**What you should do:** Scan the records below for the line with "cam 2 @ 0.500" and the line with "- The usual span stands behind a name". Repeat those two lines and every line between them exactly, and nothing else.

**Information:**
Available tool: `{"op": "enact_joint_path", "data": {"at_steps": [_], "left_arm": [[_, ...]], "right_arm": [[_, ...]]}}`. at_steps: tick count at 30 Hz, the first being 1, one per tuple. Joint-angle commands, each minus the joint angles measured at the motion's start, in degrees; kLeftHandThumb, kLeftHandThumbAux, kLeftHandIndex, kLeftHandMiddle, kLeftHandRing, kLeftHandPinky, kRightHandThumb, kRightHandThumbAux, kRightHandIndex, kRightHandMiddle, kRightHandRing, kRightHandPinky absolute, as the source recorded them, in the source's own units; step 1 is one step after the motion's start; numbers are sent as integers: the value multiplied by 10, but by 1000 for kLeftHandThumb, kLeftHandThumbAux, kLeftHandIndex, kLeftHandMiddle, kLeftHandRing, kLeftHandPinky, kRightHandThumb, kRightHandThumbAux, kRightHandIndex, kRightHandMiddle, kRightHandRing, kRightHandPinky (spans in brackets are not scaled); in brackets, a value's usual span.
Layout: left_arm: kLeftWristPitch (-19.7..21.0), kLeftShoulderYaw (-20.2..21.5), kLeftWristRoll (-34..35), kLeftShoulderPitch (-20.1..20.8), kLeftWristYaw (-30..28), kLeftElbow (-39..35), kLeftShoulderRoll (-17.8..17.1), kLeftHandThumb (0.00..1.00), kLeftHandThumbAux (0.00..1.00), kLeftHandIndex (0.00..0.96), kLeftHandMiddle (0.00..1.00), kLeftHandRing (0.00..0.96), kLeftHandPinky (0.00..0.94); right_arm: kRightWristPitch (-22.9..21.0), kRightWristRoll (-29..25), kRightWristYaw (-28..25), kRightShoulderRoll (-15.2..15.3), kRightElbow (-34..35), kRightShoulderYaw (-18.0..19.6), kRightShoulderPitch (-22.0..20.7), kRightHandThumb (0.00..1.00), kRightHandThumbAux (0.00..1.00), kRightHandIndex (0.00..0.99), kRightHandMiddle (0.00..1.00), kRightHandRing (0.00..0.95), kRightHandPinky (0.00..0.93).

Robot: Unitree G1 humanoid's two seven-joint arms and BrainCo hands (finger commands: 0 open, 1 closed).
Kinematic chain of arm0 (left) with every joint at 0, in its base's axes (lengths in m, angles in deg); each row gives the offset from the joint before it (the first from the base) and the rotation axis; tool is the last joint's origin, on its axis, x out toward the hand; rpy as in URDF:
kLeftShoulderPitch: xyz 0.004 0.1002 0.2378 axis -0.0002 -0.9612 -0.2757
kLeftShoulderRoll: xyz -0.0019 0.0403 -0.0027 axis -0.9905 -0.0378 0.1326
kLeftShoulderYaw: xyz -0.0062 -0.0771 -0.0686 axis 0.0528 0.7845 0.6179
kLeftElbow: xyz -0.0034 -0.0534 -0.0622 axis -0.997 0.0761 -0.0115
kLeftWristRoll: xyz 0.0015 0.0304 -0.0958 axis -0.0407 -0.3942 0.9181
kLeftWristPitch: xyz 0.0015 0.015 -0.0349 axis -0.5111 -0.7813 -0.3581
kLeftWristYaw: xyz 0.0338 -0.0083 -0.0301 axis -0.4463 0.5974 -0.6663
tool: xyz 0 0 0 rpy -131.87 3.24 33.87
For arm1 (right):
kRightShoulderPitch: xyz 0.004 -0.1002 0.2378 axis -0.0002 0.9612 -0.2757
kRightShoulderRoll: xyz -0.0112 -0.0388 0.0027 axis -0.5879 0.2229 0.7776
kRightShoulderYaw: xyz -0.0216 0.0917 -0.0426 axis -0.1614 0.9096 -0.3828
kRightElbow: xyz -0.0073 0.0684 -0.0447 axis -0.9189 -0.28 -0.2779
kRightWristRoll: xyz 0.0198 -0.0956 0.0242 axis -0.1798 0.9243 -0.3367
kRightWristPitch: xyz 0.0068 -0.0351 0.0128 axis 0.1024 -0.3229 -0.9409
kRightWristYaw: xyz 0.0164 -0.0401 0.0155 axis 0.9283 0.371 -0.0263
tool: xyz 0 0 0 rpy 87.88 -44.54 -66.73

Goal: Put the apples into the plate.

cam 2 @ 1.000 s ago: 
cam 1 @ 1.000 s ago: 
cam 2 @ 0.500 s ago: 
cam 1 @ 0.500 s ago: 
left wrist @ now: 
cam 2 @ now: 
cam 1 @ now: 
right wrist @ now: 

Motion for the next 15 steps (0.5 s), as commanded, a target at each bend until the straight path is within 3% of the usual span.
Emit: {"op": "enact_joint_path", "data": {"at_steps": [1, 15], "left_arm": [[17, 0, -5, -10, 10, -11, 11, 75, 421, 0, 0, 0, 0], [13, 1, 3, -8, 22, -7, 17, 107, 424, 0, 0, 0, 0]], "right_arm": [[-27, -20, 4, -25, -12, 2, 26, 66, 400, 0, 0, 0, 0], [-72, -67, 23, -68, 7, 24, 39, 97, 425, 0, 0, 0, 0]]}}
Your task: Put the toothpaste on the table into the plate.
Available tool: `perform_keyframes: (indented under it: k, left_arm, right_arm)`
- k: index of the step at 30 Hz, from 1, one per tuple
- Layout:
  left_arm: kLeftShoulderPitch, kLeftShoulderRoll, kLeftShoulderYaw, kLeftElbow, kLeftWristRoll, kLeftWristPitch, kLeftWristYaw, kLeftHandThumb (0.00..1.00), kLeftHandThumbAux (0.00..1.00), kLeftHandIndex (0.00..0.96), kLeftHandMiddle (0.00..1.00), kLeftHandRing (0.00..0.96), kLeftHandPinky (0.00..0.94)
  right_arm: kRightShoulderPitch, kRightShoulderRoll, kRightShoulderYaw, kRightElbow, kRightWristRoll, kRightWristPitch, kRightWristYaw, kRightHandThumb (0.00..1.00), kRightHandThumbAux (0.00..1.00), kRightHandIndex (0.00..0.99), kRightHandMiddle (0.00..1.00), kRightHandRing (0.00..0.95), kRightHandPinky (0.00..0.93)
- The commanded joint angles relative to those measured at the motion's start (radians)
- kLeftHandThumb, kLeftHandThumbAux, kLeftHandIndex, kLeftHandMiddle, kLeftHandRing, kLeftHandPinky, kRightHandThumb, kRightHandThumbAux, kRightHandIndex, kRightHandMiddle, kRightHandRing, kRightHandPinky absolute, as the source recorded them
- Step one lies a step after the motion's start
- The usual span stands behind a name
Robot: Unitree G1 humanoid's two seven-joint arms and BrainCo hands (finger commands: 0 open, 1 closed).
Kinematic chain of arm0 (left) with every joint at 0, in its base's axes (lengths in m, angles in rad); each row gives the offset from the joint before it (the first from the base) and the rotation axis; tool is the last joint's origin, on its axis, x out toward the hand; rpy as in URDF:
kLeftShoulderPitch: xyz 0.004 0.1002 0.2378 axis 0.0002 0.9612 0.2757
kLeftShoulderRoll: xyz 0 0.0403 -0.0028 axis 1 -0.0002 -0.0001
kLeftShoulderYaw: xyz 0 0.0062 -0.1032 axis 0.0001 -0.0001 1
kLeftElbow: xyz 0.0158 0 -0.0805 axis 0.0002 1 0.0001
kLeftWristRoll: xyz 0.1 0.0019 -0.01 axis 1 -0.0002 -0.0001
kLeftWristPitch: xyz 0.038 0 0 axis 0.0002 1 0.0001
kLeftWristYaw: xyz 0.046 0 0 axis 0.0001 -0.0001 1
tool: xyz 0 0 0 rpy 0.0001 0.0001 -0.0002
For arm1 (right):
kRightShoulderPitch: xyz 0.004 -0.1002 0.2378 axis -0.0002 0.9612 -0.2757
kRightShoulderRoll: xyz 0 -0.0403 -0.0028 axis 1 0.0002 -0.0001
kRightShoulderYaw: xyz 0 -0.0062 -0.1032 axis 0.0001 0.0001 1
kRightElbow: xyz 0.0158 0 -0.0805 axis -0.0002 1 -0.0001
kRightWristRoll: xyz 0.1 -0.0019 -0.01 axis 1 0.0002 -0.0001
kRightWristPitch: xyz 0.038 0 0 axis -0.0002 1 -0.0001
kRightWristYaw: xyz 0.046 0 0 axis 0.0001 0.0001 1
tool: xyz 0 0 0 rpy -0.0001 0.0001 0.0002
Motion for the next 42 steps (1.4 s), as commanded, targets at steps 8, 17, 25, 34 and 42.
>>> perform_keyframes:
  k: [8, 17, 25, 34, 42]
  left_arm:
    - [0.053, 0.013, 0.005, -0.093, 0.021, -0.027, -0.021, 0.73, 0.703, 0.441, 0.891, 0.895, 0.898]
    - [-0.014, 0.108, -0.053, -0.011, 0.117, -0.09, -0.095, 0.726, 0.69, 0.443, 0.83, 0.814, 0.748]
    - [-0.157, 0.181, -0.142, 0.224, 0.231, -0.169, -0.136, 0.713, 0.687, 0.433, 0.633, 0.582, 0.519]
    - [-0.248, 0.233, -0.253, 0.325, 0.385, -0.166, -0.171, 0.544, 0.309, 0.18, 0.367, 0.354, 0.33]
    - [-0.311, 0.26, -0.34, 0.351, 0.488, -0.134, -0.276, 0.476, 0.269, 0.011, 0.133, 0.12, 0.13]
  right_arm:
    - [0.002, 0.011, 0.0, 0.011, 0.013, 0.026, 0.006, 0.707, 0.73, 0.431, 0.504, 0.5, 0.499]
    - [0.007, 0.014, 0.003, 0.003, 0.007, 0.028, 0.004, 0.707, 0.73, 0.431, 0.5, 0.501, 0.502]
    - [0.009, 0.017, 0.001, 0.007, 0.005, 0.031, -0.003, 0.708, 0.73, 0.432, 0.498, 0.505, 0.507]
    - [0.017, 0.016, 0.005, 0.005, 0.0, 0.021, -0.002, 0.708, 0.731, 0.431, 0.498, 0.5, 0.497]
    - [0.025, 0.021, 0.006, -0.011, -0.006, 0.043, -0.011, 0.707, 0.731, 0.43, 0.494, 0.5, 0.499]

**Answer to this exercise:**
cam 2 @ 0.500 s ago: 
cam 1 @ 0.500 s ago: 
left wrist @ now: 
cam 2 @ now: 
cam 1 @ now: 
right wrist @ now: 

Motion for the next 15 steps (0.5 s), as commanded, a target at each bend until the straight path is within 3% of the usual span.
Emit: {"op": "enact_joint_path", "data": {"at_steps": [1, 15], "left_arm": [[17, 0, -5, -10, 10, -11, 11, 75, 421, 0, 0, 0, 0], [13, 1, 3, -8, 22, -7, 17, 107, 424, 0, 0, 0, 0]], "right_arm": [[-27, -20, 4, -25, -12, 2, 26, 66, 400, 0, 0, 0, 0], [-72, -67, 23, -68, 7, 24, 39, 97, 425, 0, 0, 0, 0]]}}
Your task: Put the toothpaste on the table into the plate.
Available tool: `perform_keyframes: (indented under it: k, left_arm, right_arm)`
- k: index of the step at 30 Hz, from 1, one per tuple
- Layout:
  left_arm: kLeftShoulderPitch, kLeftShoulderRoll, kLeftShoulderYaw, kLeftElbow, kLeftWristRoll, kLeftWristPitch, kLeftWristYaw, kLeftHandThumb (0.00..1.00), kLeftHandThumbAux (0.00..1.00), kLeftHandIndex (0.00..0.96), kLeftHandMiddle (0.00..1.00), kLeftHandRing (0.00..0.96), kLeftHandPinky (0.00..0.94)
  right_arm: kRightShoulderPitch, kRightShoulderRoll, kRightShoulderYaw, kRightElbow, kRightWristRoll, kRightWristPitch, kRightWristYaw, kRightHandThumb (0.00..1.00), kRightHandThumbAux (0.00..1.00), kRightHandIndex (0.00..0.99), kRightHandMiddle (0.00..1.00), kRightHandRing (0.00..0.95), kRightHandPinky (0.00..0.93)
- The commanded joint angles relative to those measured at the motion's start (radians)
- kLeftHandThumb, kLeftHandThumbAux, kLeftHandIndex, kLeftHandMiddle, kLeftHandRing, kLeftHandPinky, kRightHandThumb, kRightHandThumbAux, kRightHandIndex, kRightHandMiddle, kRightHandRing, kRightHandPinky absolute, as the source recorded them
- Step one lies a step after the motion's start
- The usual span stands behind a name

No other output belongs with this exercise.